Рыжий стянул перстень со скользкого от крови пальца, посветил зажигалкой, разглядывая камень.
— Тысяч на пять баксов тянет, да за такие деньги…
— Не жмотись, Чуб, тебе больше заплатят, — напомнил чернявый.
— Бабе — кранты, одно мясо. Завернем ее в линолеум и зароем.
— Вот сучка живучая, дышит еще…
— Ты глянь, сколько кровищи нахлестало, сдохнет по дороге.
— Кто ее заказал-то?
— Я так и не понял, звонок был через посредника. Таких обычно «папики» заказывают, если с охранником спуталась или вообще достала. Товар-то скоропортящийся…
Поддев кусок вспученного линолеума, рыжий оторвал его от стены до стены.
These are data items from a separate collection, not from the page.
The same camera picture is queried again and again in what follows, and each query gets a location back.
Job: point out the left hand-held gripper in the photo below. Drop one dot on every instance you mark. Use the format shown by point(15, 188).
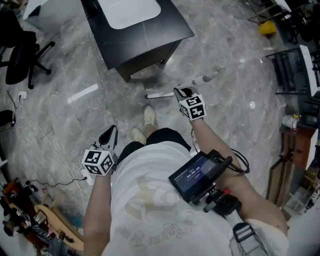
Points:
point(96, 162)

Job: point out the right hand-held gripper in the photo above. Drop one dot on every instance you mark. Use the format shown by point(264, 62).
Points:
point(193, 107)

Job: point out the grey white broom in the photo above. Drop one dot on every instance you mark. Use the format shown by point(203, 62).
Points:
point(198, 80)

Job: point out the person's right forearm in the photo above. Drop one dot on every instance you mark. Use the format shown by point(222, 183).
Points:
point(225, 150)

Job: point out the person's left forearm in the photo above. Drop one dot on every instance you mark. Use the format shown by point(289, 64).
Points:
point(96, 212)

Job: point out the cream sneaker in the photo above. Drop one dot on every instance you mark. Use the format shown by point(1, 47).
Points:
point(150, 116)
point(138, 135)

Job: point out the white power strip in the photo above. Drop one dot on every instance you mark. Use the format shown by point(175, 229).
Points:
point(86, 175)

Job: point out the black shorts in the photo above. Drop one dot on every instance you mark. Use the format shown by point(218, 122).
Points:
point(162, 137)

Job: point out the black table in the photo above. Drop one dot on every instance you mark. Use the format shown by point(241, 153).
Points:
point(140, 42)

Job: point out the black chest monitor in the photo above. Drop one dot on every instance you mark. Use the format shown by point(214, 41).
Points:
point(195, 176)

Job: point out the white printed t-shirt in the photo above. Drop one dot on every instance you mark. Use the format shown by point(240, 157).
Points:
point(160, 212)

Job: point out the white rounded panel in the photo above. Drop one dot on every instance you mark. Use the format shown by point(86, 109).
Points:
point(130, 12)

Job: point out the curved wooden board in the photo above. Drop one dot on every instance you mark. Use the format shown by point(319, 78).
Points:
point(62, 222)

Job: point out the yellow container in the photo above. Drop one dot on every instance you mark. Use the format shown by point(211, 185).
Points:
point(267, 28)

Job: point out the black metal rack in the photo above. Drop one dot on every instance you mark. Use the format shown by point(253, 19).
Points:
point(287, 72)

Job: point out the white cup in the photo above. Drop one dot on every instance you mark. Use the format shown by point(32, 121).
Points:
point(290, 121)

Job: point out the black office chair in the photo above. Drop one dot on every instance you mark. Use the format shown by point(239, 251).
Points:
point(20, 55)

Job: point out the brown wooden side table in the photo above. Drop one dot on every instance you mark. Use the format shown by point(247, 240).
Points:
point(298, 146)

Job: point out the white shelf board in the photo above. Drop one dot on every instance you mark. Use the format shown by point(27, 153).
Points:
point(310, 70)

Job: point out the white wall plug adapter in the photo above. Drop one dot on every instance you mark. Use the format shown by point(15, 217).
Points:
point(22, 95)

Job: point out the black monitor mount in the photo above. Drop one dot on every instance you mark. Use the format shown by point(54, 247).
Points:
point(222, 200)

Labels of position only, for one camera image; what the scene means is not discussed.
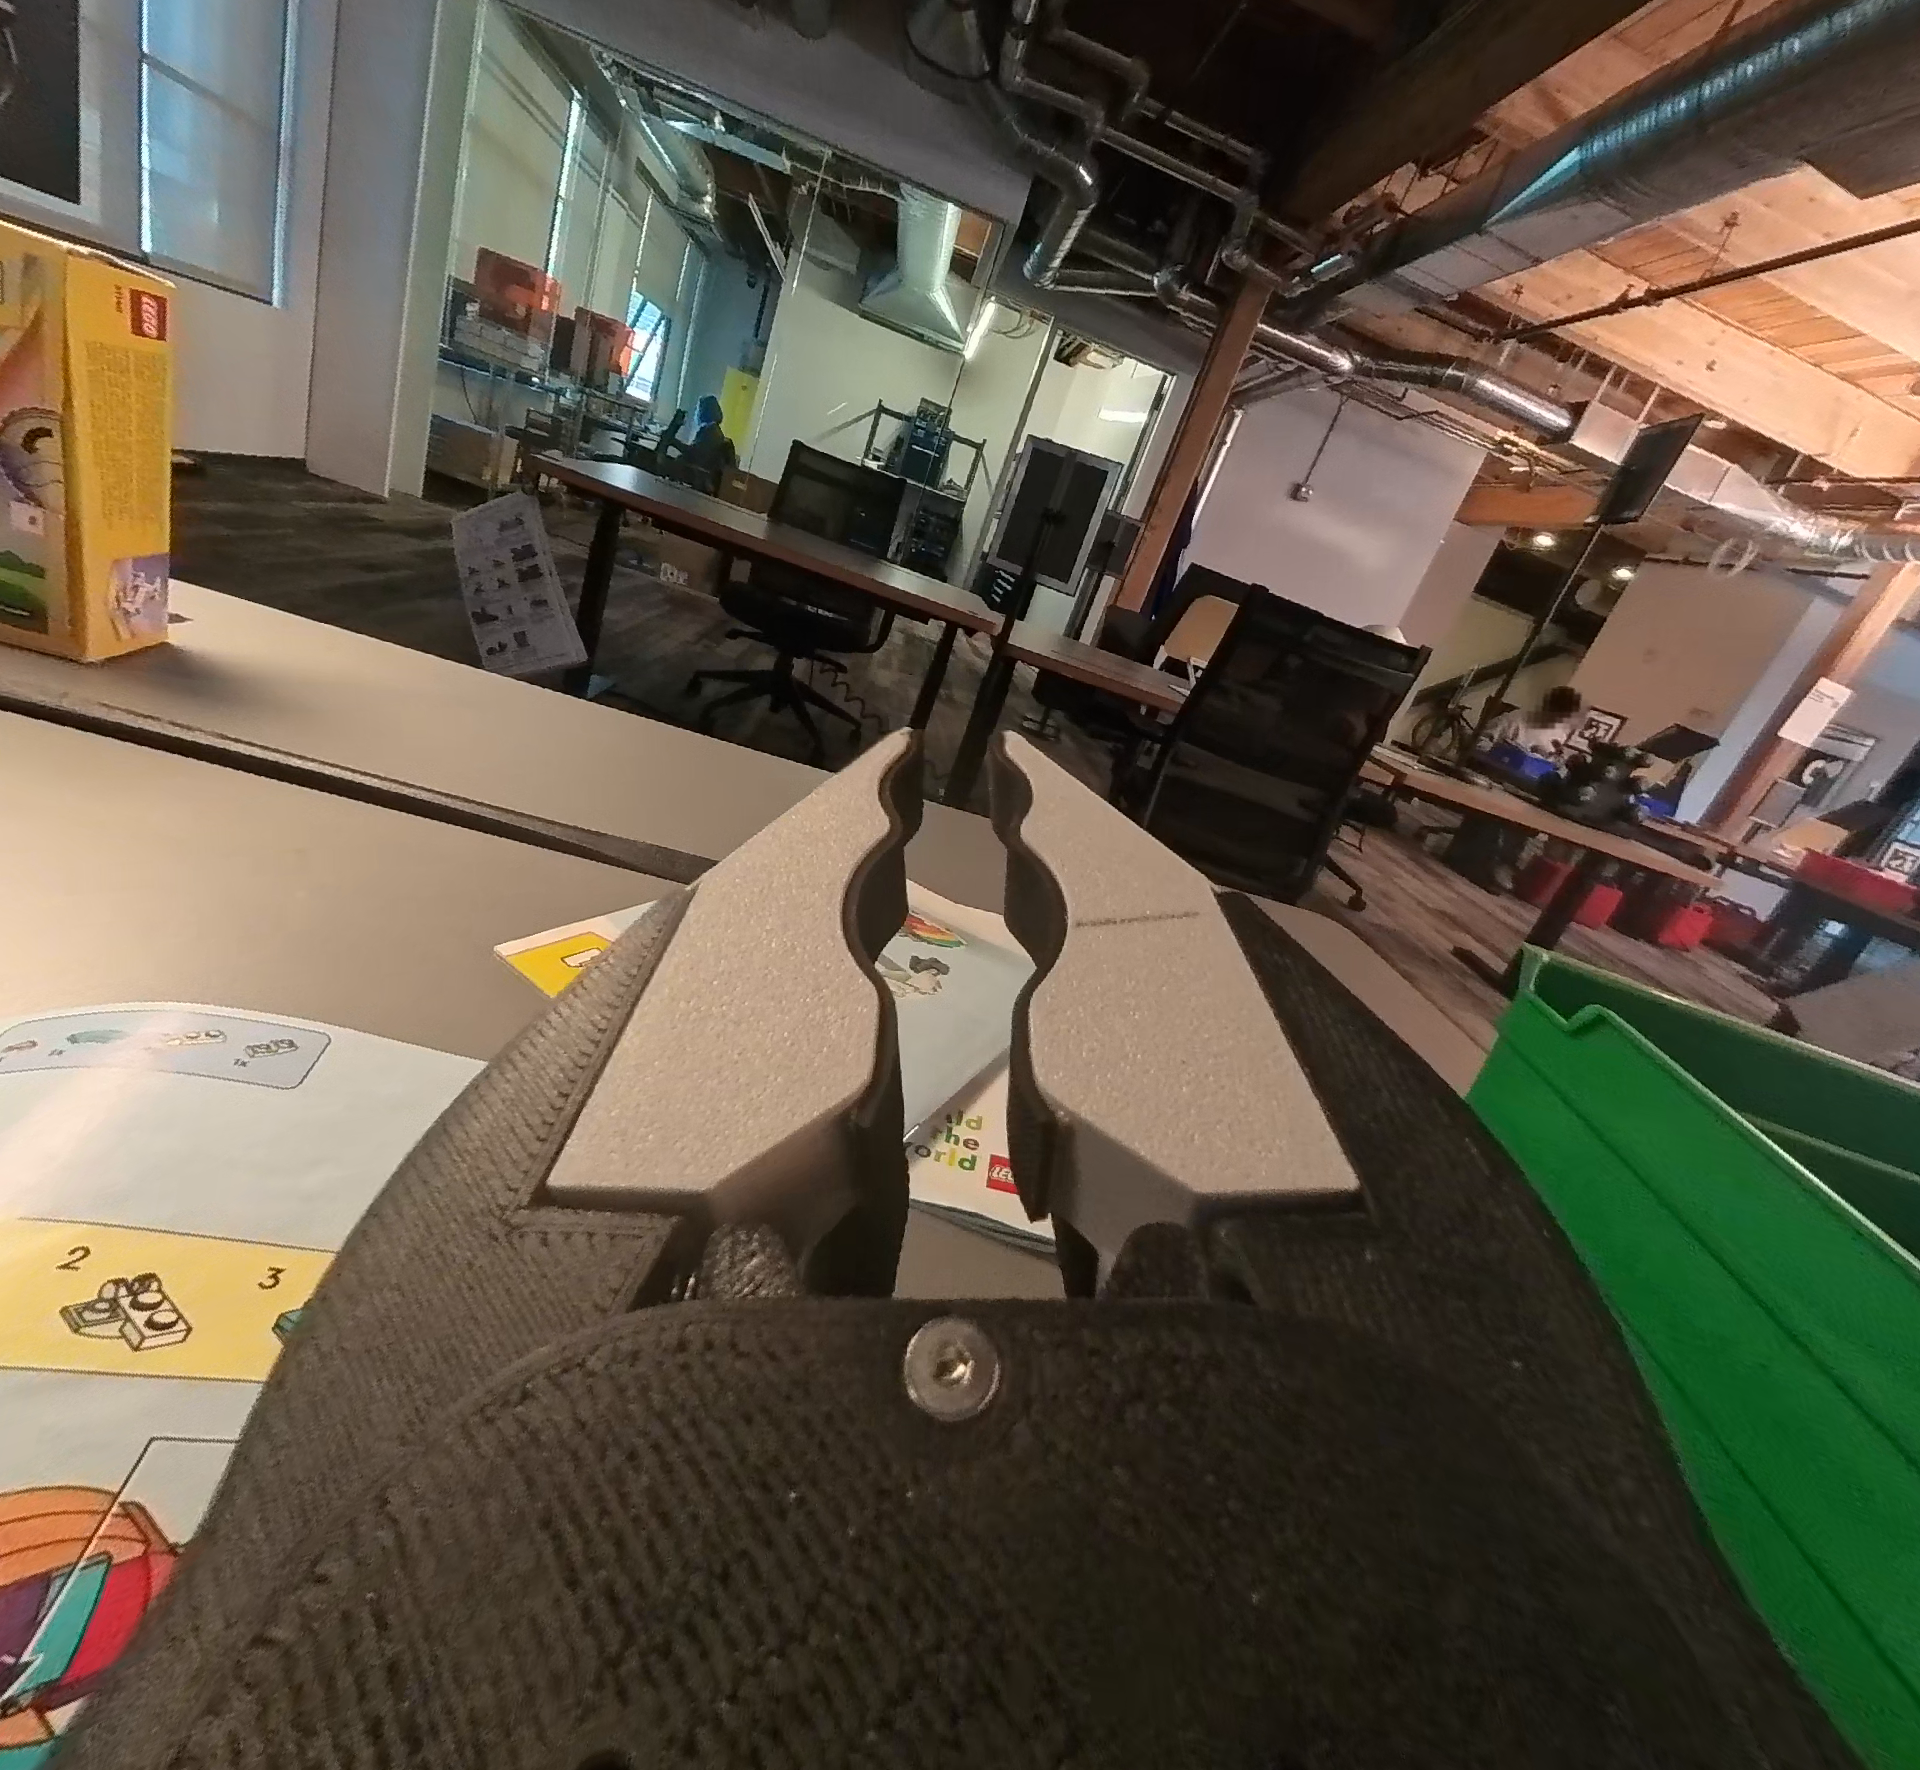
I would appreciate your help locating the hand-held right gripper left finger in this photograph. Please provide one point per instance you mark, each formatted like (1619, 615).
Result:
(720, 1035)

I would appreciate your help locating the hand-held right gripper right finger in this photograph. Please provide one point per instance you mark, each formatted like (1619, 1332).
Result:
(1185, 1050)

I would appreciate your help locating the green plastic bin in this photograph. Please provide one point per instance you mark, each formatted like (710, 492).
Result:
(1725, 1275)

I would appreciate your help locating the open lego instruction booklet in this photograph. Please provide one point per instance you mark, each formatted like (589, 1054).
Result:
(151, 1140)

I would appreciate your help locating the yellow lego box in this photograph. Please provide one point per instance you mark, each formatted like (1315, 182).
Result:
(105, 451)

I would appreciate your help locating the black mesh chair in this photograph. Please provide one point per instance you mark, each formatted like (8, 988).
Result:
(1290, 734)

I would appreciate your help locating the dark wooden office table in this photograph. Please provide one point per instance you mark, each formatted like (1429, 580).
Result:
(750, 525)
(1094, 669)

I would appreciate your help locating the beige chair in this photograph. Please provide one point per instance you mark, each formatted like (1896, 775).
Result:
(1201, 631)

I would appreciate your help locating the red storage bin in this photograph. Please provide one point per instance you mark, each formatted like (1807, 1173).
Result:
(1749, 927)
(1574, 892)
(1682, 914)

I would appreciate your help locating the long wooden workbench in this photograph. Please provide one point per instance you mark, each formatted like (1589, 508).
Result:
(1574, 832)

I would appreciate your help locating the white diagram sheet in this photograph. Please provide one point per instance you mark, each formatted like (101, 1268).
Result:
(518, 584)

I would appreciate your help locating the black wheeled office chair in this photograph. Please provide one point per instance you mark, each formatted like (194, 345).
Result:
(819, 510)

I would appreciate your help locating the black equipment cabinet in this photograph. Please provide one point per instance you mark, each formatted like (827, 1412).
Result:
(1058, 510)

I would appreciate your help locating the metal shelf rack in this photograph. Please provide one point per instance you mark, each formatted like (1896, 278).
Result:
(930, 451)

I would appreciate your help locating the orange framed machine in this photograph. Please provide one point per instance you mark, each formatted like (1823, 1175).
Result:
(615, 338)
(518, 284)

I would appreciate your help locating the monitor on pole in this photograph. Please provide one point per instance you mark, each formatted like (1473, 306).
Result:
(1650, 464)

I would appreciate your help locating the metal range hood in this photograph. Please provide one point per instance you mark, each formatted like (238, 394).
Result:
(923, 284)

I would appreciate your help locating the silver pipe run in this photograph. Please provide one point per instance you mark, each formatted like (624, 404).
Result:
(1080, 150)

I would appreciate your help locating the large grid window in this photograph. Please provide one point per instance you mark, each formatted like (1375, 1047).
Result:
(225, 0)

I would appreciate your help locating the black screen panel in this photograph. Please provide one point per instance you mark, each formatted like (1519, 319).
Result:
(38, 0)

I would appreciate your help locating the wooden support post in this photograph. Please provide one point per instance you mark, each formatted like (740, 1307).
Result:
(1201, 434)

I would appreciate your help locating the thin silver air duct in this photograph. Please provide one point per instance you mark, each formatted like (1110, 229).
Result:
(1424, 374)

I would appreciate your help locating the spiral silver air duct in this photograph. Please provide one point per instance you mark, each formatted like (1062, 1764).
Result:
(1725, 91)
На линолеум бросили тело.
— В багажник не влезет, — ворчал малохольный.
— Раньше влезало и теперь влезет…
Глава седьмая
Азбука любви
Чем дольше человек смотрит на пламя, тем глубже уходит в древнюю, полузвериную память, и еще дальше: в исток, огненное средоточие жизни. Огонь и человек — два брата, два давних свидетеля рождения мира, два путника в пучинах мрака и холода, и всякий огонь — отражение жизни по ту сторону вечности.
Алексей сидел у полыхающего печного устья. Он весь подался вперед, протягивая к огню окаменевшую от холода ладонь. В эти минуты он забывал обо всем и растворялся в реве пламени. Он привык подолгу смотреть на огонь, это было его единственным развлечением и отдыхом за день. За стеной плескал дождь, предвестник свирепых осенних ливней, что сбивают яркий осенний цвет с кленов, размывают в липкую жижу сельские дороги, ломят с веток поздние яблоки. После такого потопа не прогреться, не оправиться земле.
«Дождь — душа трав, снег — откровение воды, а снежинки можно читать. Читать можно все: рисунок ветвей, черты и резы берез, струи ручья, цветы, мох, тени на песке, муравьиные тропы, полет птиц и кресты паутины…» Он тяжело вживался в лесную жизнь, не понимая ее примет и тайных знаков. Поначалу он был глух и слеп и, как малый ребенок, не умел охватить разумом огромное благое существо, окружавшее его заботой и любовью, но рос и расправлялся от этой любви.
Лес принял его пустым, обожженным, с кровоточивым осколком, засевшим в памяти, и подарил милосердное забвение. Исцелил шумом зеленых приливов, напитал духовитым пестроцветьем, огладил прохладой ручьев. Лес делился с ним дыханием пугливой жизни, таящейся в корнях и кронах, в дуплах и норах, в нехоженых заломах и болотах. И Алексей научился читать прописи звериных троп и слушать биение сердца, рассыпанного на тысячи малых сердец. Каждый день он просыпался почти счастливый и, наскоро позавтракав, спешил на обход, вернее, на свидание с лесом.
Лицо схватило близким жаром. Пламя с треском вгрызалось в сухие поленья. На печи парила брезентовая куртка. Ранним дождливым утром он кое-как доволок Егорыча до трассы. Самым коротким путем от заимки до шоссе получалось километров пять. Потом под моросящим дождем они долго ловили попутку, и лишь к вечеру старик приютился на свободной коечке в коридоре местной больницы. Врач, принимавший Егорыча, уверил, что при первой возможности ветерана переведут в палату. Да Егорыч и здесь не жаловался. За всю свою лесную жизнь он так и не обвык в одиночестве. Душа его тянулась к людям. А здесь в больнице и сестренки молоденькие, еще не очерствелые на тяжелой и скудной своей работе, и есть с кем словцом перемолвиться: вот, живу еще, и лечат меня, и о хворях выспрашивают… Значит, кому-то на земле еще нужен Егорыч. Алексей пообещал старику навещать ежедневно.